Francesco Bonifacio

Nacque nel 1912 in Istria, a Pirano, secondo di sette fratelli. Di famiglia modesta, nel 1936 fu ordinato sacerdote a Trieste e, dopo un primo incarico a Cittanova, divenne curato di Villa Gardossi. La zona comprendeva una serie di frazioni sparse, che don Bonifacio visitava continuamente. Ben presto si fece amare dalla gente del posto. Troppo, per la propaganda atea dei comunisti di Tito. Oggi il territorio tra Buie e Grisignana, dove svolgeva il suo ministero don Bonifacio, appartiene alla Croazia. Al tempo del Nostro, dal 1943 in avanti, era stato luogo di foibe (le cavità carsiche in cui si gettavano quelli da eliminare) e di pulizia etnico-ideologica. Nel 1946 due uomini della guardia popolare titina fermarono don Bonifacio di ritorno da Grisignana e lo portarono nel bosco vicino.
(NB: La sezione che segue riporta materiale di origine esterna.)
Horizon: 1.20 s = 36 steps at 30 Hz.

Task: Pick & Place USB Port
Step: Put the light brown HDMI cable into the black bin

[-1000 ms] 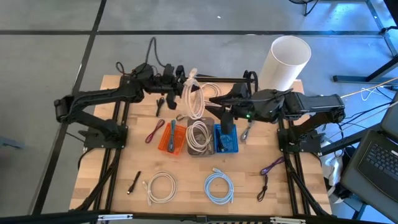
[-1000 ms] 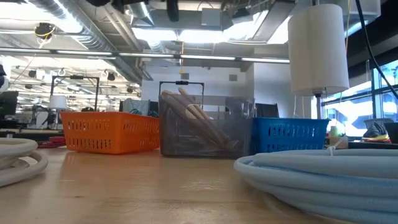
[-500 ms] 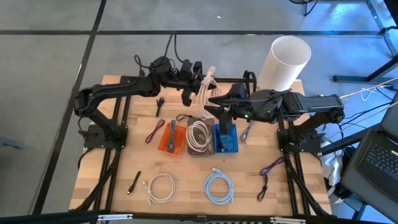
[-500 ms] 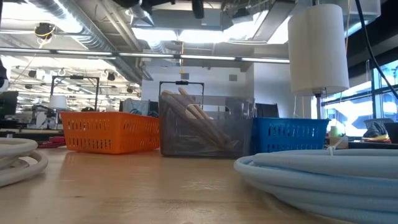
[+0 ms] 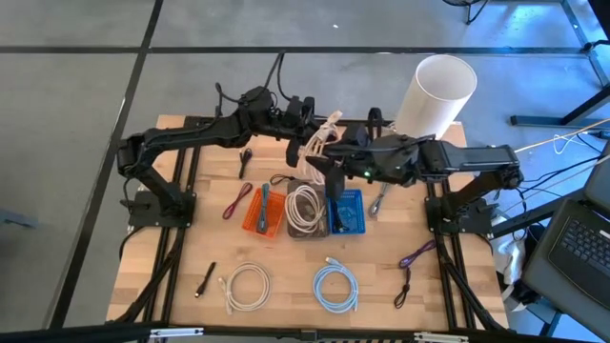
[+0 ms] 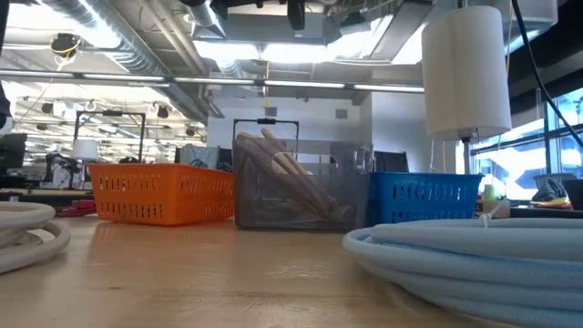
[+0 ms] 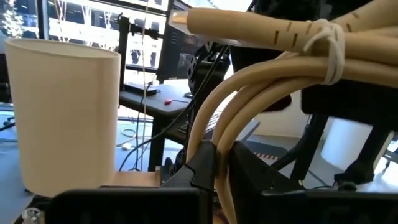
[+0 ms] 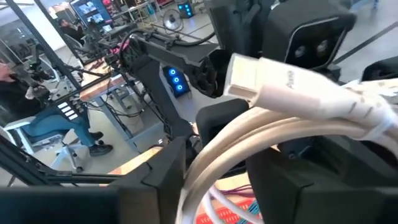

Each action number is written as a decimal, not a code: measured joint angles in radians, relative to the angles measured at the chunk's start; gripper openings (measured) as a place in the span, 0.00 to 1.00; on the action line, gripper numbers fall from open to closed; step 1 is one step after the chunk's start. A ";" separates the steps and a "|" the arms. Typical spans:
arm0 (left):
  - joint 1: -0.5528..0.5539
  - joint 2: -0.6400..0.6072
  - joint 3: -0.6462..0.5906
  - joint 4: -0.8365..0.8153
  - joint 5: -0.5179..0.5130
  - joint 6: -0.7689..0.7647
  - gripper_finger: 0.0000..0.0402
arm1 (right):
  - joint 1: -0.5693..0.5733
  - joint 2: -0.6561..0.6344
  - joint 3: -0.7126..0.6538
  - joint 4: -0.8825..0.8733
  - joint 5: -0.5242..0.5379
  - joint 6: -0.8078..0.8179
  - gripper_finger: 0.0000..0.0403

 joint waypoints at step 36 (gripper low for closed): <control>0.270 -0.424 0.000 -0.817 -0.002 0.269 0.61 | 0.044 -0.063 0.001 -0.360 -0.205 0.258 0.04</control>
Nessuno lo vide più. Uno dei suoi fratelli cominciò delle ricerche ma finì in carcere accusato di calunnia. Solo dopo molti anni un regista di teatro riuscì a farsi raccontare la verità da uno che aveva preso parte ai fatti. Il sacerdote era stato caricato sopra un'automobile e portato via. Poi, fatto scendere, era stato malmenato, spogliato, sfigurato a colpi di pietra e finito con due coltellate. Il suo corpo era stato buttato in una foiba. Non è mai stato ritrovato. Aveva trentaquattro anni e per la sua gente era «el santìn».

Furono almeno cinquanta i preti uccisi in quelle zone dagli jugoslavi di Tito. Ma una goccia nel mare, se paragonati ai ventimila infoibati perché italiani e/o non comunisti. Solo nel 2004 l’Italia ha potuto commemorare ufficialmente questi suoi morti.